Department of Computer Science & Information Technology, Dr. Babasaheb Ambedkar Marathwada University, Aurangabad, India.
Information Systems Department, Prince Sultan University, Riyadh, Saudi Arabia.
Comput Math Methods Med. 2021 Dec 20;2021:8500314. doi: 10.1155/2021/8500314. eCollection 2021.
Cardiovascular disease (CVD) is one of the most common causes of death that kills approximately 17 million people annually. The main reasons behind CVD are myocardial infarction and the failure of the heart to pump blood normally. Doctors could diagnose heart failure (HF) through electronic medical records on the basis of patient's symptoms and clinical laboratory investigations. However, accurate diagnosis of HF requires medical resources and expert practitioners that are not always available, thus making the diagnosing challengeable. Therefore, predicting the patients' condition by using machine learning algorithms is a necessity to save time and efforts. This paper proposed a machine-learning-based approach that distinguishes the most important correlated features amongst patients' electronic clinical records. The SelectKBest function was applied with chi-squared statistical method to determine the most important features, and then feature engineering method has been applied to create new features correlated strongly in order to train machine learning models and obtain promising results. Optimised hyperparameter classification algorithms SVM, KNN, Decision Tree, Random Forest, and Logistic Regression were used to train two different datasets. The first dataset, called Cleveland, consisted of 303 records. The second dataset, which was used for predicting HF, consisted of 299 records. Experimental results showed that the Random Forest algorithm achieved accuracy, precision, recall, and F1 scores of 95%, 97.62%, 95.35%, and 96.47%, respectively, during the test phase for the second dataset. The same algorithm achieved accuracy scores of 100% for the first dataset and 97.68% for the second dataset, while 100% precision, recall, and F1 scores were reached for both datasets.

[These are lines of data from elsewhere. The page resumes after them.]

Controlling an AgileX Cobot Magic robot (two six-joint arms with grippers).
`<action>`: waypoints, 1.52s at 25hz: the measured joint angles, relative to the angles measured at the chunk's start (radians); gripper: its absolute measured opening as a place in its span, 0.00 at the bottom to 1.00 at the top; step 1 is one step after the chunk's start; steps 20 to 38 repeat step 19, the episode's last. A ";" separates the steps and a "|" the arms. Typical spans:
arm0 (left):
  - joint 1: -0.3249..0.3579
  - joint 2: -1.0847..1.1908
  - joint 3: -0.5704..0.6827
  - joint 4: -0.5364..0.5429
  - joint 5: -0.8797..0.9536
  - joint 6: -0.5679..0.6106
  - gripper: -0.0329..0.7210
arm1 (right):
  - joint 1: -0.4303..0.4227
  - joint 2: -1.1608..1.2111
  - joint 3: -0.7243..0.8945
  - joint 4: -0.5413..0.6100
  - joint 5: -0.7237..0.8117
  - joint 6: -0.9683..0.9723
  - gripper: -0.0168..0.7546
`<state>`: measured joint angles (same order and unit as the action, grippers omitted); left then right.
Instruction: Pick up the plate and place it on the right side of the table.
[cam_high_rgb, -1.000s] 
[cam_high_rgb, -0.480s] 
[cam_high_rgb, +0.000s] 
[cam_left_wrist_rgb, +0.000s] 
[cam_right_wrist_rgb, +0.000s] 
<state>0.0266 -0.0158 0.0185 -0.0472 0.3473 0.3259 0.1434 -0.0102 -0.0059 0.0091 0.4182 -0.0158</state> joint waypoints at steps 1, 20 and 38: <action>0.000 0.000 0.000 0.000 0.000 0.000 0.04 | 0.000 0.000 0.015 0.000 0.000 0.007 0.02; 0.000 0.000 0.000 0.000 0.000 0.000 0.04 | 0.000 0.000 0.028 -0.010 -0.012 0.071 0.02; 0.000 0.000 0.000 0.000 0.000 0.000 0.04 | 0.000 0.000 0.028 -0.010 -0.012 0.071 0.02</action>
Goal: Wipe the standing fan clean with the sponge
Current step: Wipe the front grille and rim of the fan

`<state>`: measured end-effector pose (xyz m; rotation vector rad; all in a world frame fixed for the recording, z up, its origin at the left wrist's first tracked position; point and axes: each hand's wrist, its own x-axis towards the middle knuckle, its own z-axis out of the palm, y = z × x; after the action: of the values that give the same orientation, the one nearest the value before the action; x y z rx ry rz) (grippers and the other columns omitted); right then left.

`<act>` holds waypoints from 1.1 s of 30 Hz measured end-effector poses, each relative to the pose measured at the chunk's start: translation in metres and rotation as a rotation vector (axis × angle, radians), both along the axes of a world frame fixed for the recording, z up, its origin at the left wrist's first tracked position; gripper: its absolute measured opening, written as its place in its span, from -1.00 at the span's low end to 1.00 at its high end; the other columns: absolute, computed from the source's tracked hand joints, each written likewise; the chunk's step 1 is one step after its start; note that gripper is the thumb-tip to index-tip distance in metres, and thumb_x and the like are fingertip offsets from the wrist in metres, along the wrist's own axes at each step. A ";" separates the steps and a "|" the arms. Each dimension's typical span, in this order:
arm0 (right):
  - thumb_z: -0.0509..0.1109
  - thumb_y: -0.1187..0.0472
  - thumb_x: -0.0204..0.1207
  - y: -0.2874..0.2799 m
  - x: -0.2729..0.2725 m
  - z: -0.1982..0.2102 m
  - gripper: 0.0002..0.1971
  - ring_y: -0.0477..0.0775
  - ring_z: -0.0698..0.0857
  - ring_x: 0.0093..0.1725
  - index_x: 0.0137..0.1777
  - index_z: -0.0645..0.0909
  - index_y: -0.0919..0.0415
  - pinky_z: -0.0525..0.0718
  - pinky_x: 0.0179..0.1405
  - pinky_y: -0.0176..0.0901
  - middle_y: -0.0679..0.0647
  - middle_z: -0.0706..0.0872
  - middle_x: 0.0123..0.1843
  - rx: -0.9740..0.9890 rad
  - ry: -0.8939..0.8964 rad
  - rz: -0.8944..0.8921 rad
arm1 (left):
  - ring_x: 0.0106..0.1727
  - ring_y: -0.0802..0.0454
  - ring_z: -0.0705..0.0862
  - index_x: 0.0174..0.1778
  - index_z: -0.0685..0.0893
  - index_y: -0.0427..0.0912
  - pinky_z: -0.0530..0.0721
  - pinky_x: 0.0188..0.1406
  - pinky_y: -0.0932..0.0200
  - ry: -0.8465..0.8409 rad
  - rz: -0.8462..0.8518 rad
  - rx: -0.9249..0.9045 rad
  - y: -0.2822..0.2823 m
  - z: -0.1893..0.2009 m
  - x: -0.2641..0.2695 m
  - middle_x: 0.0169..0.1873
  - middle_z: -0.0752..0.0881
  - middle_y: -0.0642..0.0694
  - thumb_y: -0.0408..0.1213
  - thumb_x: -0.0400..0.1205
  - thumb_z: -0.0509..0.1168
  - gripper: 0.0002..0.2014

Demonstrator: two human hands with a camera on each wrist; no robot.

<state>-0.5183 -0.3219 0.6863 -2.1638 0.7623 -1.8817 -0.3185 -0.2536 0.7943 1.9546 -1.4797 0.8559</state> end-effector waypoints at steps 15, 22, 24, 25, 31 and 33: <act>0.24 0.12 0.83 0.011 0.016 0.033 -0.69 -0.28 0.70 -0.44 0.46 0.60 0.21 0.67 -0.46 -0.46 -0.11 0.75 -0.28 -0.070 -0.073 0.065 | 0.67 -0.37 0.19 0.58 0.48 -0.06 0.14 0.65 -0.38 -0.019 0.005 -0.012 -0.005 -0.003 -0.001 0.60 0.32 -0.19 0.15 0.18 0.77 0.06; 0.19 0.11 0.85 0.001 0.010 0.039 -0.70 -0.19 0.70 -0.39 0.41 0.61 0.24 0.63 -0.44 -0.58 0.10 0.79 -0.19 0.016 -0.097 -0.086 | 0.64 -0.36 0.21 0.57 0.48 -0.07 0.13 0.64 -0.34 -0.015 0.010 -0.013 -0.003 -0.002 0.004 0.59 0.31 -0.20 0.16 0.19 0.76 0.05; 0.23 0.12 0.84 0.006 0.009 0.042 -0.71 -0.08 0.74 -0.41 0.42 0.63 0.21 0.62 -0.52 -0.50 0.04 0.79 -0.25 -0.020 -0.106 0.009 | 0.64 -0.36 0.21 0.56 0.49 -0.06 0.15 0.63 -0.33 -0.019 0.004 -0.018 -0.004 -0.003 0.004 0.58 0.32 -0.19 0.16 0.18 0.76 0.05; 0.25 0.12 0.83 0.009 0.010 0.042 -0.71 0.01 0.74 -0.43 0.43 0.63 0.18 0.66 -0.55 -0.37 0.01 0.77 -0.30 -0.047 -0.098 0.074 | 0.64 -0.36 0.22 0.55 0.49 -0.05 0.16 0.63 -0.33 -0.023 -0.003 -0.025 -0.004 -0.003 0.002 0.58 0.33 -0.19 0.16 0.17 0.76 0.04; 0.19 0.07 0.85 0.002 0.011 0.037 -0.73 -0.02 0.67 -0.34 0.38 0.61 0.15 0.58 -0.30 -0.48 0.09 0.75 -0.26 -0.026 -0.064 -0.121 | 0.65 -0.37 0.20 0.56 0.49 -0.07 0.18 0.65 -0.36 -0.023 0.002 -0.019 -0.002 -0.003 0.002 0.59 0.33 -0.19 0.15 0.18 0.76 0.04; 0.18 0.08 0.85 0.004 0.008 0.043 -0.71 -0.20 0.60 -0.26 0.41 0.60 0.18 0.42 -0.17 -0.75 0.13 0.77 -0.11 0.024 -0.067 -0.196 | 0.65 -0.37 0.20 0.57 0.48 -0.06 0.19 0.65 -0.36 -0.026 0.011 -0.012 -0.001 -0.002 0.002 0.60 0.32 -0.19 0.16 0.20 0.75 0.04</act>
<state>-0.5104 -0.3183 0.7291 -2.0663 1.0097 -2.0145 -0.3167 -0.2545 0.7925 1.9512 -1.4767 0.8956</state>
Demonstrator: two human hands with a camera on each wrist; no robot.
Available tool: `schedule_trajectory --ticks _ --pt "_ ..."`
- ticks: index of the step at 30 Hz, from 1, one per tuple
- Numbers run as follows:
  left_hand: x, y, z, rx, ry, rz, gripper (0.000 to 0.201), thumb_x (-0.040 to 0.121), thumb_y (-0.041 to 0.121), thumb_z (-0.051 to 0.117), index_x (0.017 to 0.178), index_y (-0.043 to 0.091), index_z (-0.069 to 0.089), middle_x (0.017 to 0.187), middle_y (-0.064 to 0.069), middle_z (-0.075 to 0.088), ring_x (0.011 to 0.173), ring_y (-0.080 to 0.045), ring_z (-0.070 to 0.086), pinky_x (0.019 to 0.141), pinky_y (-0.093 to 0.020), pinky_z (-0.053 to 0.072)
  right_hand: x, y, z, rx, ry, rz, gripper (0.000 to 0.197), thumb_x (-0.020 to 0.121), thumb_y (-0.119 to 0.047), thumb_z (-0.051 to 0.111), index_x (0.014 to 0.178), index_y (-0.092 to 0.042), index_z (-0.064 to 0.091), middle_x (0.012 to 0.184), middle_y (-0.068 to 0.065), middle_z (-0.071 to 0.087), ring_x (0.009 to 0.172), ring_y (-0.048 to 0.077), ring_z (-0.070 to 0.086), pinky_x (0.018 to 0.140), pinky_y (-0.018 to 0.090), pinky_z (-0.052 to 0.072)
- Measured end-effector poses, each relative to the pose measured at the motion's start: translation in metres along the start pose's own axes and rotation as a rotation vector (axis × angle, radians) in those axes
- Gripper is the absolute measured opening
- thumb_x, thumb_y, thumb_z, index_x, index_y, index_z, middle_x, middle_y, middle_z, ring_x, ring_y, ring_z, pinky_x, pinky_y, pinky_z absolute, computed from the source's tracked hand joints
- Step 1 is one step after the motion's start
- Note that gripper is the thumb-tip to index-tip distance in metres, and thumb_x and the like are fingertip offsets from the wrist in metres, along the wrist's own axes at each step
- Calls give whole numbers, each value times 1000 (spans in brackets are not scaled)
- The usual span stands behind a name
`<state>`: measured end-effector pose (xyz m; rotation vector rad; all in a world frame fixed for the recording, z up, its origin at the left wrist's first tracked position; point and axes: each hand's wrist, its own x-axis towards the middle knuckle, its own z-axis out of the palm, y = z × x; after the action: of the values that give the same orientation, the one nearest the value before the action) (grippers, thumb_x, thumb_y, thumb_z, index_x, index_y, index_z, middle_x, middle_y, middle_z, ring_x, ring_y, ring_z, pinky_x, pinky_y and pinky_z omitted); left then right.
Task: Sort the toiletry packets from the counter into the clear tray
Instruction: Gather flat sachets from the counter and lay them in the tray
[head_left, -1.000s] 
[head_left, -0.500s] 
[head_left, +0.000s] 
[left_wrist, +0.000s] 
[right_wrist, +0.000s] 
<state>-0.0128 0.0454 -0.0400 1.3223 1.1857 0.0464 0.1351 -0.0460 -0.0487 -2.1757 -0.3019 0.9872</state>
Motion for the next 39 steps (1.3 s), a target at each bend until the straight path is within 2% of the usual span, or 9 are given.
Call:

心血管疾病(CVD)是导致每年约 1700 万人死亡的最常见死因之一。CVD 的主要原因是心肌梗死和心脏不能正常泵血。医生可以根据患者的症状和临床实验室检查结果从电子病历中诊断心力衰竭(HF)。然而,HF 的准确诊断需要医疗资源和专家医生,这些资源并不总是可用的,因此诊断具有挑战性。因此,使用机器学习算法预测患者的病情是必要的,可以节省时间和精力。本文提出了一种基于机器学习的方法,可以区分患者电子临床记录中的最重要相关特征。应用 SelectKBest 函数和卡方统计方法来确定最重要的特征,然后应用特征工程方法创建与重要特征强相关的新特征,以便训练机器学习模型并获得有前途的结果。优化的超参数分类算法 SVM、KNN、决策树、随机森林和逻辑回归用于训练两个不同的数据集。第一个数据集称为克利夫兰,包含 303 条记录。第二个数据集用于预测 HF,包含 299 条记录。实验结果表明,在第二个数据集的测试阶段,随机森林算法的准确率、精度、召回率和 F1 分数分别为 95%、97.62%、95.35%和 96.47%。同一算法在第一个数据集的准确率为 100%,在第二个数据集的准确率为 97.68%,而两个数据集的精度、召回率和 F1 分数均达到 100%。